A big dialog box appears on the screen: “THIS APPLICATION VIOLATES COMPANY POLICY AND ITS USAGE HAS BEEN REPORTED.”
Oh… cool.
I went on Amazon and ordered some $5 hardware mouse jiggler dongle. That worked for about a month or so.
Then suddenly, I started getting CrowdStrike notifications: “Functions of a USB device were restricted according to company policy.”
Fun times!
It’s only a matter of time until Zoom starts sending reports of whether I had the window in focus or not during meetings with management.
This... sounds like their security is doing their job, tbh? Like, yes, if you have access to sensitive data your computer _should_ lock when you are away from it, and you shouldn't be able to circumvent this.
I am, generally, very sceptical of corporate surveillance stuff, and think that it should be largely banned. But this particular case isn't surveillance, it's security.
You are the user I fear most; clever enough the be dangerous and aware of the bullshit.
If you were really smart you would lobby your IT department to change the ridiculously short timeout, and protest by not working when it locks on you during normal pauses.
The dangerous ones are these misguided IT departments.
Of course it's a balance, but think of the wasted productivity from a 2 minute timeout with stupid password requirements like that. That incurs a cost.
I bet they also have many other wonderful ideas and overly-bureaucratic processes that are strangling efficiency and preventing innovation.
Hah. I'd like to think there's nothing to fear from me as a user.
Look, I get why some of these policies are in place -- a bunch of it stems from locking down our systems and protecting critical data due to various Sarbanes-Oxley requirements. Plus, sometimes smart people do dumb things, and it leads to bad things (e.g, see the LinkedIn incident) [1].
But man, oh man, is it annoying! Especially if I'm in my own home, with no one around, and I otherwise get my work done.
I thoroughly agree - Two minutes is an insane timeout, and exactly the kind of security stupidity that makes users like yourself build ways to circumvent it, making it worse than useless because now you're plugging in sketchy dongles into your corporate PC.
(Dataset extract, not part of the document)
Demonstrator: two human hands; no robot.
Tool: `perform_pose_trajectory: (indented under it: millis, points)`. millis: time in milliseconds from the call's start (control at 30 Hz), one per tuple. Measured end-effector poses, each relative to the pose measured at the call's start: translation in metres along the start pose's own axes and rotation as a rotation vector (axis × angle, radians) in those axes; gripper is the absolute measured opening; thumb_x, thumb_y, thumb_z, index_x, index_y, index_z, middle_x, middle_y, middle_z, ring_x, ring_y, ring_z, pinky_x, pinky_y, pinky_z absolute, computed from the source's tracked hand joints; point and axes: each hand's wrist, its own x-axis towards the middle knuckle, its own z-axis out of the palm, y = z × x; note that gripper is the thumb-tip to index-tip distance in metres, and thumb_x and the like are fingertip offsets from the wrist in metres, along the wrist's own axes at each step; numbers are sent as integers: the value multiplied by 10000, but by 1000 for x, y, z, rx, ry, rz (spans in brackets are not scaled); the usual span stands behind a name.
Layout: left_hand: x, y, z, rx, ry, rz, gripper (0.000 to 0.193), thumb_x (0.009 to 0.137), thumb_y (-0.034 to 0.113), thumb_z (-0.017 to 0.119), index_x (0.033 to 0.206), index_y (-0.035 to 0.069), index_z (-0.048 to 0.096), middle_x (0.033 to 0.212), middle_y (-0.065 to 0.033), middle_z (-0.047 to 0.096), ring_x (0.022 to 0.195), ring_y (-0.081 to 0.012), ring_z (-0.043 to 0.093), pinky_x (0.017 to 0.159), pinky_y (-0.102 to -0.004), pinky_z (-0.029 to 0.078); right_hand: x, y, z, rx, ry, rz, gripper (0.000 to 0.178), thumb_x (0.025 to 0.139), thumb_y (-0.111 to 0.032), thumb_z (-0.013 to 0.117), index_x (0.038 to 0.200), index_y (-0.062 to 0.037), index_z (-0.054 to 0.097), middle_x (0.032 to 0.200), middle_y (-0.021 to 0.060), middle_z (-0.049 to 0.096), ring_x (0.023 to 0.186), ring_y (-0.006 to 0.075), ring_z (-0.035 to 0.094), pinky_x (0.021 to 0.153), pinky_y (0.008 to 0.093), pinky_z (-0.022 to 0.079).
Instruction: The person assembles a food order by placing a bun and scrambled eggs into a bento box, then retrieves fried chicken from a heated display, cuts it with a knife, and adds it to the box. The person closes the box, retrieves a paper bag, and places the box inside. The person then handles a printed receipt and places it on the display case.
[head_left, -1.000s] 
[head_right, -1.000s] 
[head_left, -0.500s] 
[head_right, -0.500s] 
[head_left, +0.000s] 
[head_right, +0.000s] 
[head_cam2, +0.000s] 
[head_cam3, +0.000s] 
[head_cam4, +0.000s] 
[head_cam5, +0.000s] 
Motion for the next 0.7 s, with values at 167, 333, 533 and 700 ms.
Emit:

Ah, that's an interesting point. I haven't tried to correlate that, but it must be true. For example, the screensaver never seems to appear during Zoom calls!
That might also be implemented as "don't start the screensaver if the camera is in use". Easy to detect in either /proc/ or /sys/, I forget which one I was fiddling with.
The trick that I heard is to just place the mouse on a clock. The second hand jiggles the mouse every minute. Can be stashed away in a drawer or something. Never tried this though.
If you're on MacOS or Windows, start a WebEx or zoom call; the timeout for screen locks is reset while a meeting is running. Also, it means that your boss sees "in a meeting" if they look at your status, which makes you look busy, which bosses think means productive.
I mean, you can just make a copy and name it whatever? You can even have it generate a new name every time you run it if you'd like. Imo this is a rather pointless cat and mouse game with developers, because either they can't do their work properly or there will be ways to work around stuff like this.
If you're on a work VPN, presumably you wouldn't want this in the DNS logs. Best to make a local clone! Simply "Save" from the browser, assuming the whole trick is within a client-side script that doesn't phone home, which appears to be the case.
i solved this by putting an optical mouse on a 12 inch wall clock (laid flat under my desk). the second hand moves the mouse a little bit once a minute.